JEFF PROBST: Survivors, ready? VOTE!
[The Survivors are startled almost into wakefulness, and one by one, trudge up to cast their votes. Finally, the last vote is cast, and Torgo, as usual, brings the bowl of votes to Jeff.]
JEFF PROBST: Well, on a positive note, the voting process will get a little shorter each time now. Again, I need to remind you that once the votes are read, the decision of the Tribe is final, and the person getting the most votes will be asked to leave the Tribal Council area immediately. I’ll tally the votes.
First vote: Melissa.
Second vote: Melissa.
Third vote: Mickey.
Fourth vote: Mickey. Two votes for Mickey, two for Melissa.
The fifth vote: Mickey.
Sixth vote: Melissa. Three votes for each.
Seventh vote: Mickey. That’s four for Mickey.
NEIL: I thought you said this was going to go faster.
JEFF PROBST: No, I just said the voting would go faster. Not the tallying of the votes.
The eighth vote: Melissa. That’s four for Melissa; we’re tied.
The last vote: Melissa. Come up here, Melissa, and bring your torch.
[After a long pause, Melissa rises and brings her torch to Jeff.]
JEFF PROBST: The Tribe has spoken.
[He extinguishes the torch, and Melissa glares at him for a moment before walking away.]
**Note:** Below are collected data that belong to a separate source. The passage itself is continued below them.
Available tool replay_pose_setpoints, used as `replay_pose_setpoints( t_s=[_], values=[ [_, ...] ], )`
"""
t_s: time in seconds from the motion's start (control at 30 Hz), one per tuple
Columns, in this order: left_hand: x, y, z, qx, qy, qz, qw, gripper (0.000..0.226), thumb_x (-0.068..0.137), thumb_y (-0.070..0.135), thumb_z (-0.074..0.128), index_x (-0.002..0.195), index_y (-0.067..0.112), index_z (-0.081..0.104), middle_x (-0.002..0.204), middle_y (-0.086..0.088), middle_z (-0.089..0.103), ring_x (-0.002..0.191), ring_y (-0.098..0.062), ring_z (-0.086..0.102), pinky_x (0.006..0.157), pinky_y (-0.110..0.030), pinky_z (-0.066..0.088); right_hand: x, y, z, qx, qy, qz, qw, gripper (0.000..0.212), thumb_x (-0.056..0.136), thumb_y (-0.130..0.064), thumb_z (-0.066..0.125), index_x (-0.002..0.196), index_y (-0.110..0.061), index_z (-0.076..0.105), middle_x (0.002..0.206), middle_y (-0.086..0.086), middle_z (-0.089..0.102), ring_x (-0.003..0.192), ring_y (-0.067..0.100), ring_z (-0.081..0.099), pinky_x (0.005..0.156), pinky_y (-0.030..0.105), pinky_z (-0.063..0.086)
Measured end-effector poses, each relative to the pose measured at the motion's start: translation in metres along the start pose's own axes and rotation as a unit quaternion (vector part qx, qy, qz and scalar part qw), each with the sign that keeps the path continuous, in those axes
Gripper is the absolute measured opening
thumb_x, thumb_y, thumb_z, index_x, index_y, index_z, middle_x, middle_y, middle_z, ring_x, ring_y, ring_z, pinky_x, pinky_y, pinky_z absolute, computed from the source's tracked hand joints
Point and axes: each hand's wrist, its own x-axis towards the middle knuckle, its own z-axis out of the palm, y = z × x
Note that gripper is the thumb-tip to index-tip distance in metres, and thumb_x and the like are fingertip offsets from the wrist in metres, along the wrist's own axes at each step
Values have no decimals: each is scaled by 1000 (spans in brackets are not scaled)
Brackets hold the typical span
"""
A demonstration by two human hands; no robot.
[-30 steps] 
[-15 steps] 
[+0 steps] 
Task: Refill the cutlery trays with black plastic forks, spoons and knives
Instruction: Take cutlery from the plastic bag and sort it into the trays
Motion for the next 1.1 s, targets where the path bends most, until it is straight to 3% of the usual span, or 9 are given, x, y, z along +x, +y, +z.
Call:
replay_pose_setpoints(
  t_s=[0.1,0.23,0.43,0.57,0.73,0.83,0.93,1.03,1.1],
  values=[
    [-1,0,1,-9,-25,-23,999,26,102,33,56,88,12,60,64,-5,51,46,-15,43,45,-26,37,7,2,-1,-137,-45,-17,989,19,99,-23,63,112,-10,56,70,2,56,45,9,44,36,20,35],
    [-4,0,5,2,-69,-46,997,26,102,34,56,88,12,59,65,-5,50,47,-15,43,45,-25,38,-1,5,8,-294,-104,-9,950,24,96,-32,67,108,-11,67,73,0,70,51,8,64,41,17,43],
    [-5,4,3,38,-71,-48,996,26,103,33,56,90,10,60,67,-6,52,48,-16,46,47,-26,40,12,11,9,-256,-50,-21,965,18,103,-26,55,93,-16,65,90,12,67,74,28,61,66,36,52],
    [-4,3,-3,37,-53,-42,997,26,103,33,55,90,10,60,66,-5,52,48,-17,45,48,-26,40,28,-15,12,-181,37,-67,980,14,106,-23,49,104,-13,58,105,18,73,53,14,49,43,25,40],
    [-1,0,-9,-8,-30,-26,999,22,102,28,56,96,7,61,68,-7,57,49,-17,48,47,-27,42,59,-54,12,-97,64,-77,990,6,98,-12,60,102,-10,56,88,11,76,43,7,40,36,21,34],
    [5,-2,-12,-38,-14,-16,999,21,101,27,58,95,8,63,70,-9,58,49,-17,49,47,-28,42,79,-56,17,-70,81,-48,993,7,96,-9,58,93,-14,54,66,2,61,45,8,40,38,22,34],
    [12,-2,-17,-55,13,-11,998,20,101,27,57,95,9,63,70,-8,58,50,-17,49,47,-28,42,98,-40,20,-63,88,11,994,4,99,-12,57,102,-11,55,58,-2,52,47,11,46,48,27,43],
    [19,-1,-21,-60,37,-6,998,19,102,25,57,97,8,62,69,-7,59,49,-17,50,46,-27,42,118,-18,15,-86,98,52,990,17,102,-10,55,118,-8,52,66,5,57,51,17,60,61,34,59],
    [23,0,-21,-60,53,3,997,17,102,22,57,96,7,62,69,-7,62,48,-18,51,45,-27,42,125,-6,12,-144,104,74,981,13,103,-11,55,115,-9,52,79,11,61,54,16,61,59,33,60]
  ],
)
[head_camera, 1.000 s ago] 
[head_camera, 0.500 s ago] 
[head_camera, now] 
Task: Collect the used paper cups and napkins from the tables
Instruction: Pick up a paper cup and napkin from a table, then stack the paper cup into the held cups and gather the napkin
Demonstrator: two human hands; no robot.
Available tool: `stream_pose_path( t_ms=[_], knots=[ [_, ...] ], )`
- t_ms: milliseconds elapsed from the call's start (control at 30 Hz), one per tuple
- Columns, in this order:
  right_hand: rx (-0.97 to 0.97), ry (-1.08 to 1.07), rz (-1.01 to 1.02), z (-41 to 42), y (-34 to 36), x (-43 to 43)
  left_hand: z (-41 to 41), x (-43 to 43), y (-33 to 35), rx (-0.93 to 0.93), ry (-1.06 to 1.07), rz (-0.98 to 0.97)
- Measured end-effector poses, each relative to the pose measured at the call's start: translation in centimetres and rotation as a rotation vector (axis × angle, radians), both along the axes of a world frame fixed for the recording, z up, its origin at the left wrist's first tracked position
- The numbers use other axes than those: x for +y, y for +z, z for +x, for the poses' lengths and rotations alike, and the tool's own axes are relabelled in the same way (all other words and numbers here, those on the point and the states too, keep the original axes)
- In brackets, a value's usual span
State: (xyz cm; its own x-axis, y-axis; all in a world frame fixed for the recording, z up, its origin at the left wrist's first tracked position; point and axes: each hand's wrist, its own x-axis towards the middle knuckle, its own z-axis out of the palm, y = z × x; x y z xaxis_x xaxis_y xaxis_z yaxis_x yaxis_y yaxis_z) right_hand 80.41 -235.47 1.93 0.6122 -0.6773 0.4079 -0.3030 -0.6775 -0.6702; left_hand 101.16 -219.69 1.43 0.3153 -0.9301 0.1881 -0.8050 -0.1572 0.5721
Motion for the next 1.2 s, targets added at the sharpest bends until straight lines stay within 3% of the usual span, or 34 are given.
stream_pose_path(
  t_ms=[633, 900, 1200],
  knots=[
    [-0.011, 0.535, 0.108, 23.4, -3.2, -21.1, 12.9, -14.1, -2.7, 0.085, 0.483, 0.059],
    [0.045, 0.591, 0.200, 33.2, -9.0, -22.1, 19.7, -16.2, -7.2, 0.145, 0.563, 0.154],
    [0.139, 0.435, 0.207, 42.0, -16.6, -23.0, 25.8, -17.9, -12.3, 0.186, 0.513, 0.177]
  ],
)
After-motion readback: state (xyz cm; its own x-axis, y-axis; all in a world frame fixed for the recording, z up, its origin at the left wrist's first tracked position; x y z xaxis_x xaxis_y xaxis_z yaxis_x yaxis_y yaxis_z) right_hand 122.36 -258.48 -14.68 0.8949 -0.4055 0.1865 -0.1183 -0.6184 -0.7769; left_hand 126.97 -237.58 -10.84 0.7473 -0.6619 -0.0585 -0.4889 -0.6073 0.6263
JEFF PROBST: We now have the first member of the Jury. As for the rest of you, you can head back to camp. I’ll see you tomorrow.
[Confessional]
MELISSA: …
CAMERAMAN: Anytime, Melissa.
MELISSA: Well, I have mixed feelings about this. …On one hand, I’m sorry to be leaving the game. [Long pause] On the other hand… I’m proud of how long I lasted. I made it through the hard part… Snowball fights… eating disgusting things. … It’ll be good to at least be able to get to a phone… and talk to my parents… and… Stop rushing me; are you running out of tape or something? … As I was saying… it’ll be good talk to my family… and that doughy guy with the purple car… all the folks in town… and at the store… Oh, and I think I’ve missed the fish… most of all. … Well… I guess that’s… about… it.